Je ne comprends pas bien comment l'éventuelle mise en place de ces agendas permettra d'éviter les sanctions pénales pour non-respect des obligations posées par la loi de 2005 ?
Bien sûr, la loi de 2005 s'applique, y compris les dispositions relatives aux sanctions pénales. Le risque existera donc à compter du 1er janvier 2015. Il faudra sans doute introduire des modifications dans la loi pour le neutraliser. Sur cette question, nous sommes en attente des conclusions de la prochaine réunion du CIH.
Cette éventualité nécessitera peut-être que l'on aménage la loi « Handicap », mais en faisant attention à ne pas remettre en cause 2015, au risque sinon d'envoyer un très mauvais signal.

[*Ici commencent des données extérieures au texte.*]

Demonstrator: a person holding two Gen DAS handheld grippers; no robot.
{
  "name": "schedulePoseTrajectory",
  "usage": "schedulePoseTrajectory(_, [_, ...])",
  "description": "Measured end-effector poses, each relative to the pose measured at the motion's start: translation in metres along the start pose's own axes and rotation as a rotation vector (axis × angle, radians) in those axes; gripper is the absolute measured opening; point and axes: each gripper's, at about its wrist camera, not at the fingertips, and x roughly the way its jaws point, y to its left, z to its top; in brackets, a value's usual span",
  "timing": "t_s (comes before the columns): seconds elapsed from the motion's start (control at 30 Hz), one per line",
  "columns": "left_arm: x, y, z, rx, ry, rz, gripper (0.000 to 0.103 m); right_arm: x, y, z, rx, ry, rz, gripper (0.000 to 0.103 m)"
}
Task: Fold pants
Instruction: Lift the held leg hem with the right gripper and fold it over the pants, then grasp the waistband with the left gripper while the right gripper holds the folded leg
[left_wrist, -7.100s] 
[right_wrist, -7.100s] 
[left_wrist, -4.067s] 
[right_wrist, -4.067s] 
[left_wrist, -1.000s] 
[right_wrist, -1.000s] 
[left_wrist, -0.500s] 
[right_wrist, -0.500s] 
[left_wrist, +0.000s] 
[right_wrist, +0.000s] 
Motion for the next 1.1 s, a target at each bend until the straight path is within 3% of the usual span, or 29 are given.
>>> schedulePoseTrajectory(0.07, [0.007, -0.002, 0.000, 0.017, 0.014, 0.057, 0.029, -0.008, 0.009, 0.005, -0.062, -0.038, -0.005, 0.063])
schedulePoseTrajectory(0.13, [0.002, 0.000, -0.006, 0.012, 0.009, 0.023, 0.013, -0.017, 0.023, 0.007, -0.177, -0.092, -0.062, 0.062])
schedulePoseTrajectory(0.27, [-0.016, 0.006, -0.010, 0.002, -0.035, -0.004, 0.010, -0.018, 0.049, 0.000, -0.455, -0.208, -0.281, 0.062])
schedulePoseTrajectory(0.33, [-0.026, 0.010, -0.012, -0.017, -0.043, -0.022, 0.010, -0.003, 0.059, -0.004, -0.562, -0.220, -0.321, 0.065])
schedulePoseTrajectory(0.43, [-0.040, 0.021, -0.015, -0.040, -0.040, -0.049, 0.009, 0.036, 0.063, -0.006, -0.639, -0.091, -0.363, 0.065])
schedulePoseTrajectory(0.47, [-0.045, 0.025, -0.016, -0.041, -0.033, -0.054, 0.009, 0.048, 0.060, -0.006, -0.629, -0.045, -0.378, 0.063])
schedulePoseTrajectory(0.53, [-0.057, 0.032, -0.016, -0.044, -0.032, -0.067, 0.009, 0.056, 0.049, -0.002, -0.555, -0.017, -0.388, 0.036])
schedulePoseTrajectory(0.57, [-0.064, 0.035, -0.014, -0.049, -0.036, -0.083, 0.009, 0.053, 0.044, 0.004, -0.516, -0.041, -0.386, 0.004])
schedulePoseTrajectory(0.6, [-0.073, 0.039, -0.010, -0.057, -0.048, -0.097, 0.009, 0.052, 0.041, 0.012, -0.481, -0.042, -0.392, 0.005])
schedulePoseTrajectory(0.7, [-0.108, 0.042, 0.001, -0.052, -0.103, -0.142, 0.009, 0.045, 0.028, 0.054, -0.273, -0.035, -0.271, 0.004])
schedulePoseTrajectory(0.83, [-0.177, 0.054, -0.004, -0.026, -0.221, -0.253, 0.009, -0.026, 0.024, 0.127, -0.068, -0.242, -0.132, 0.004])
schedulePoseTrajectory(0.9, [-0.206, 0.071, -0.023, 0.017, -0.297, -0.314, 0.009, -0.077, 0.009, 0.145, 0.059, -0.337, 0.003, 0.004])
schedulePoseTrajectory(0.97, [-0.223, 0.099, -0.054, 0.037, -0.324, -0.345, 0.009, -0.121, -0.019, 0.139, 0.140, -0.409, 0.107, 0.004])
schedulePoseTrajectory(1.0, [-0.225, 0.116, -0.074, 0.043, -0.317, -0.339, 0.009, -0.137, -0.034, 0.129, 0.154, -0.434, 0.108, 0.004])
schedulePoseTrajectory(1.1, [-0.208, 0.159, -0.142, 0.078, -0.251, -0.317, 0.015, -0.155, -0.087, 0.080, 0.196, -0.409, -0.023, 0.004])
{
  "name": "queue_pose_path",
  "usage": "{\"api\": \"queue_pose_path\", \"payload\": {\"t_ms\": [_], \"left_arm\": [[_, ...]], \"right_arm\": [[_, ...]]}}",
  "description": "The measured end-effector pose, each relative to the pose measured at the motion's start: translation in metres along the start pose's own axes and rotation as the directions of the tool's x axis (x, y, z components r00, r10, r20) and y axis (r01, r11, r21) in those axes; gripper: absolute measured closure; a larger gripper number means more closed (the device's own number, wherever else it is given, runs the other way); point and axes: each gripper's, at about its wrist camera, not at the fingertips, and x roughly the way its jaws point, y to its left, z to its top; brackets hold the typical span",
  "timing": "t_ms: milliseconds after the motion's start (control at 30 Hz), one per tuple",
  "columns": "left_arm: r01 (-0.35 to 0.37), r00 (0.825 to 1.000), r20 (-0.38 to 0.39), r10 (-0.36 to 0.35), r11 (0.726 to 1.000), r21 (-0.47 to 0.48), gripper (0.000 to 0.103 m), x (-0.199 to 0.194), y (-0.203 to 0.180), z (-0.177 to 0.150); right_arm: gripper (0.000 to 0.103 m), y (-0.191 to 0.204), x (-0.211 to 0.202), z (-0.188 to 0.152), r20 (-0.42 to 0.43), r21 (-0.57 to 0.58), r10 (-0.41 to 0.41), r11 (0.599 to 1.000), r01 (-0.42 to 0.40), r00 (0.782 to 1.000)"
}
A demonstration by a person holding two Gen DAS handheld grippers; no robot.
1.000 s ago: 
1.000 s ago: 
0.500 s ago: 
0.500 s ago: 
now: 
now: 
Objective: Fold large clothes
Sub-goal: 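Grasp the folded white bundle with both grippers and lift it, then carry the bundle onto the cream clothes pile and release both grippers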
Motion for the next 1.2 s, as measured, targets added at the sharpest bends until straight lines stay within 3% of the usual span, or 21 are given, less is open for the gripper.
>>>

La date de 2015 doit impérativement être maintenue. J'ai en revanche proposé que la mise en oeuvre des agendas d'accessibilité programmée soit étalée sur trois ou quatre ans.
En tout état de cause, la dynamique actuelle ne doit pas être enrayée en reportant 2015. Ceux qui ont fait des efforts pour se mettre aux normes ne doivent pas être pénalisés. Ce rapport va permettre d'enclencher une nouvelle étape.
Je constate que les travaux de mise en accessibilité s'accélèrent dans les collectivités depuis quelque temps.
Il faut en effet un certain laps de temps pour que les projets décidés hier voient le jour sur le terrain. Ce qui est inadmissible, ce sont les projets présentés aujourd'hui et qui laissent de côté la question de l'accessibilité aux personnes handicapées !
La commission désigne Mme Christiane Kammermann, candidate appelée à siéger au sein de la commission permanente pour l'emploi et la formation professionnelle des Français de l'étranger.